At any rate, in my house, fornication is no laughing matter. And generally speaking, among Arabs, to accuse one’s sister or mother of sexual impurity is to commit the Materazzi slip — an insult worthy of a world-class headbutt.

Even as the feminist in me knits her eyebrows at the double standard regarding male versus female sexual impurity, I smile at the fact that degrading words like “bitch” are not often tossed around like salad among the bulk of my acquaintance. (I’m probably not the first to notice that, even in the canine species, females get the short end of the stick.)

As I sifted through the reasons why the optometrist’s joke wouldn’t find the same welcome in my house, my brother dunked Chips Ahoy cookies into a cold glass of milk. Then as if I had said absolutely nothing, he remarked:

My brother – Maybe the mailman fathered you.

Me – [Taken aback. Then it dawns on me.] That’s not possible. We have a mail lady.

My brother – That’s not possible.

Me – What’s not possible?

My brother – A male lady.

hablas arabe?

In dollars n' dinars on May 27, 2009 at 4:10 pm

aA, after a mostly demographic two-page application, I was accepted into the Program of Arabic for Speakers of Other Languages at the University of Jordan! If, during an exam in September, I can prove that the qawa’id (Arabic grammar) I learned in elementary school didn’t go in one ear and out the other, perhaps I’ll be able to ditch Arabic 101 and take classes in Arabic literature, with the rest of the native Arabic-speakers.

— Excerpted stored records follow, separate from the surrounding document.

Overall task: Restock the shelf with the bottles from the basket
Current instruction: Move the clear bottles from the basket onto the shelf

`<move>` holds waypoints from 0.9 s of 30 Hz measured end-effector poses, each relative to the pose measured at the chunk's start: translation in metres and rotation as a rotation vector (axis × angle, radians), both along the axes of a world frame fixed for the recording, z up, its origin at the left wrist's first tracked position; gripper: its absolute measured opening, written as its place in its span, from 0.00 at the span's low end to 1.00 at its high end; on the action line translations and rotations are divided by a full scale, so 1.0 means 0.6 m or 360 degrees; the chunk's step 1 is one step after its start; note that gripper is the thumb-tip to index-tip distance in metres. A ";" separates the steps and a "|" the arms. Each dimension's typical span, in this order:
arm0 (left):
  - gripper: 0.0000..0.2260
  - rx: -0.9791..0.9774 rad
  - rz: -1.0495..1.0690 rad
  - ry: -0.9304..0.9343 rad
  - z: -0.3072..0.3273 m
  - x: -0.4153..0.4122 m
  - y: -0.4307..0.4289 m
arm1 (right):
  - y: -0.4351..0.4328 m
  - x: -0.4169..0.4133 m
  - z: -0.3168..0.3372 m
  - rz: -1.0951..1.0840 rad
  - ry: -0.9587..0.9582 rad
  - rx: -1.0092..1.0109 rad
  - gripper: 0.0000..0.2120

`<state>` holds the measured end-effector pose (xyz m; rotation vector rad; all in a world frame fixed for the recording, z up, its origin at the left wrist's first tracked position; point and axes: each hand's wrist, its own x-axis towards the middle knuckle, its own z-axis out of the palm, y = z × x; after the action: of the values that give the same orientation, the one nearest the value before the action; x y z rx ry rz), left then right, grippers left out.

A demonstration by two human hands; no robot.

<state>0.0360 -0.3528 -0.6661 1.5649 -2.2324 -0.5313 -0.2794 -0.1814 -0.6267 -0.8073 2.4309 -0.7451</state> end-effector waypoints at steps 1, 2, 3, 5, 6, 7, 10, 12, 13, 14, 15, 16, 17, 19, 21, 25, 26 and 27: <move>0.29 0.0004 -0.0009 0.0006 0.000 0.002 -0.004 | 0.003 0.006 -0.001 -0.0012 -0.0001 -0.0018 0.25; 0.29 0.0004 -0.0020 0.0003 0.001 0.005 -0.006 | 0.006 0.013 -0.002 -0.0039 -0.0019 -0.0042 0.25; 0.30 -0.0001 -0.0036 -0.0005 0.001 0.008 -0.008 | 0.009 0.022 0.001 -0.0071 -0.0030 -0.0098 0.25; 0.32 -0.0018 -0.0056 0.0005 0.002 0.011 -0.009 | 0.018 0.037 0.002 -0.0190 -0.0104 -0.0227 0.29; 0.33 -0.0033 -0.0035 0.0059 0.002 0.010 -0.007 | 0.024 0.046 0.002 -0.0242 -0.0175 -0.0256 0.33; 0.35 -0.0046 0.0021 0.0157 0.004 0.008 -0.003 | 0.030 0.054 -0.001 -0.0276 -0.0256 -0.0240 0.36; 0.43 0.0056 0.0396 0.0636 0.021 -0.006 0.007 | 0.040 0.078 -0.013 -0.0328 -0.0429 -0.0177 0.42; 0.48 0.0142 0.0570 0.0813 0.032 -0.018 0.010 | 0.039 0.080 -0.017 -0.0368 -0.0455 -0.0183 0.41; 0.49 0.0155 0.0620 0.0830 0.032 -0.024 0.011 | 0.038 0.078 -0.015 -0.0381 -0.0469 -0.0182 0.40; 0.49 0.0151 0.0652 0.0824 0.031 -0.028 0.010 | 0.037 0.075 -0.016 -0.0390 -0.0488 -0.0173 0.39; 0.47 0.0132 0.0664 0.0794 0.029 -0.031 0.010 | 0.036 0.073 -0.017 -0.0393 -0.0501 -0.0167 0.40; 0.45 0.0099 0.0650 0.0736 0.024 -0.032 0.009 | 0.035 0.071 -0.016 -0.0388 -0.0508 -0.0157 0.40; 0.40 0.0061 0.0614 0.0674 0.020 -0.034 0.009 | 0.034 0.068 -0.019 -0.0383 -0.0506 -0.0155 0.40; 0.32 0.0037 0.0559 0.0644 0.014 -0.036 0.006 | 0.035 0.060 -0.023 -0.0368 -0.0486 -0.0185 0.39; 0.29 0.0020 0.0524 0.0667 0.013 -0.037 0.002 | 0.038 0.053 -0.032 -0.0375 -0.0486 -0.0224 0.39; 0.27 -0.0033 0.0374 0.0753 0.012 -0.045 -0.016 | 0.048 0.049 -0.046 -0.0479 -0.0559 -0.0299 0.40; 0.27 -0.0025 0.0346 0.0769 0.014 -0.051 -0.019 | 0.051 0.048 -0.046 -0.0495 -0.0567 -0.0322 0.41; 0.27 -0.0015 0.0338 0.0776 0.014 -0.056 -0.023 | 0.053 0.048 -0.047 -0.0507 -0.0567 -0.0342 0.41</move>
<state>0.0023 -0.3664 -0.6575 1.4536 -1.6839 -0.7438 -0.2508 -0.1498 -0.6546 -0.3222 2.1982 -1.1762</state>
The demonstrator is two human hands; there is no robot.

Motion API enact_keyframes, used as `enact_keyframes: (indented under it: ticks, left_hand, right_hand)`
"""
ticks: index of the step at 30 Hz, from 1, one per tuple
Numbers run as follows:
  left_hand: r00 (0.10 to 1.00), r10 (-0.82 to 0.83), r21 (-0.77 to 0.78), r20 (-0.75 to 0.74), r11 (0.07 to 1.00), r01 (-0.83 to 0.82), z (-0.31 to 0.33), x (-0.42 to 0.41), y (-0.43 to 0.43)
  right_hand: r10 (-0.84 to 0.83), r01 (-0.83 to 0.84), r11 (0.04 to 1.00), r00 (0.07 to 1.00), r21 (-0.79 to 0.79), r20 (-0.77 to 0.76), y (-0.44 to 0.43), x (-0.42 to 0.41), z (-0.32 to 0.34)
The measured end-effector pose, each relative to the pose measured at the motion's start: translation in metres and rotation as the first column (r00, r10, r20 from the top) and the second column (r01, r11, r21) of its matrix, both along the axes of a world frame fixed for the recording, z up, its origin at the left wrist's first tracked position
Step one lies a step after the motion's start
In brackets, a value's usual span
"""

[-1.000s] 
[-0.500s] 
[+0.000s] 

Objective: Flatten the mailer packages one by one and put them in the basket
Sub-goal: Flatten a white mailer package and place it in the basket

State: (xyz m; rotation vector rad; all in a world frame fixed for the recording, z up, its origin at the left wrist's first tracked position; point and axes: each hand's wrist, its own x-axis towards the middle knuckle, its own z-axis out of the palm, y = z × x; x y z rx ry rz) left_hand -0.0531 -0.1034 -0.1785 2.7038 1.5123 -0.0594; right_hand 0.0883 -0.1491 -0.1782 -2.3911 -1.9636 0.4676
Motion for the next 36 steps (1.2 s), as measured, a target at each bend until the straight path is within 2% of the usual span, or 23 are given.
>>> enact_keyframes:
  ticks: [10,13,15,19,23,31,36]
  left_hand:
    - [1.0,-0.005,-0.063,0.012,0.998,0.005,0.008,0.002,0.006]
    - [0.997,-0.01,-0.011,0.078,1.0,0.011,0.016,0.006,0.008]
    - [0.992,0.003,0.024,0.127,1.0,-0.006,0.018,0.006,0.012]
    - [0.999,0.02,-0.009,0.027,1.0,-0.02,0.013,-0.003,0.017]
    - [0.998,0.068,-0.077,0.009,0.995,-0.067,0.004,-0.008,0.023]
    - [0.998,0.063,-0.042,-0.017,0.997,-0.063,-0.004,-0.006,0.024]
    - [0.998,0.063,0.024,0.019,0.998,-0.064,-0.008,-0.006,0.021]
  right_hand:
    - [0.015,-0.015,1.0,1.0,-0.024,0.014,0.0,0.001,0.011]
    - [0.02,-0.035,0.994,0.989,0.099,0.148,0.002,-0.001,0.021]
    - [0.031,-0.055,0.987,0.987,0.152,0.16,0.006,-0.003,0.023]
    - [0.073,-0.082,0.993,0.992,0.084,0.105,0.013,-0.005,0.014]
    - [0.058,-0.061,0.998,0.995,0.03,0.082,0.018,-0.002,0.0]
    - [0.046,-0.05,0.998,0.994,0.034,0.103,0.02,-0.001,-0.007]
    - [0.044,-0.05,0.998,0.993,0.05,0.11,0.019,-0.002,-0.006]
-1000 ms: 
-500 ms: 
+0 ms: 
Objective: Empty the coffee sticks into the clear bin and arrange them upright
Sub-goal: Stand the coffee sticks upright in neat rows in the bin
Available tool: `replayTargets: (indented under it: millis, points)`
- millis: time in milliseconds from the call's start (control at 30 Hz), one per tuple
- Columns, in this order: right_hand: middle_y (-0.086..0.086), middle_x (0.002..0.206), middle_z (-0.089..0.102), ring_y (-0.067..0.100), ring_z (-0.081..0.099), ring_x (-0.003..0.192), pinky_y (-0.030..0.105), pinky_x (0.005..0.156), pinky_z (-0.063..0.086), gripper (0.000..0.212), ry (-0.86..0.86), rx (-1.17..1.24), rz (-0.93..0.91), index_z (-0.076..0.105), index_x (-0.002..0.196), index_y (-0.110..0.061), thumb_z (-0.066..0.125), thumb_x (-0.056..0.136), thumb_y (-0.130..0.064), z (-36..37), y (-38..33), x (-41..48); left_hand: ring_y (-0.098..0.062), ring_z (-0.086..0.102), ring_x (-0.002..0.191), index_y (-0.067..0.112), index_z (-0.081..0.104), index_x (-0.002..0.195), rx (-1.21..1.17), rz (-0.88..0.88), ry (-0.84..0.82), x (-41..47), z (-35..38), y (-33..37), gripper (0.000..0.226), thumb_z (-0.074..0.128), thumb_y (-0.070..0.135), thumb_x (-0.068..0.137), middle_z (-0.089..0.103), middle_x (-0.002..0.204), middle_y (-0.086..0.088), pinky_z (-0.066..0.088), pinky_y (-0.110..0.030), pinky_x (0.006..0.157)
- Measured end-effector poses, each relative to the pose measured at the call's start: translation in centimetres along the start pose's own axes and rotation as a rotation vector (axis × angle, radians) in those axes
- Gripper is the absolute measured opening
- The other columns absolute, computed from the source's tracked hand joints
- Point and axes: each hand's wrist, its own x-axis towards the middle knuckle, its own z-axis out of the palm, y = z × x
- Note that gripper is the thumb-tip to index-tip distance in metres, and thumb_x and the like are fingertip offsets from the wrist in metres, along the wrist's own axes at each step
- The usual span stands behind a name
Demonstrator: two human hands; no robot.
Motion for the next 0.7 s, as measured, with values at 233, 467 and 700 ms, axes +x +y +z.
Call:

I should probably revisit 19th century Egyptian writer Mustafa Lutfi al-Manfaluti’s novels. They’re predominantly adapted/plagiarized from French tragedies, like Les Miserables and The Poet, but infused with an Arabic flavor. If you care to cry and know how to read from right to left, pick one of these up and keep a Kleenex box close at hand. Oh, you’ll shed salt water or your money back.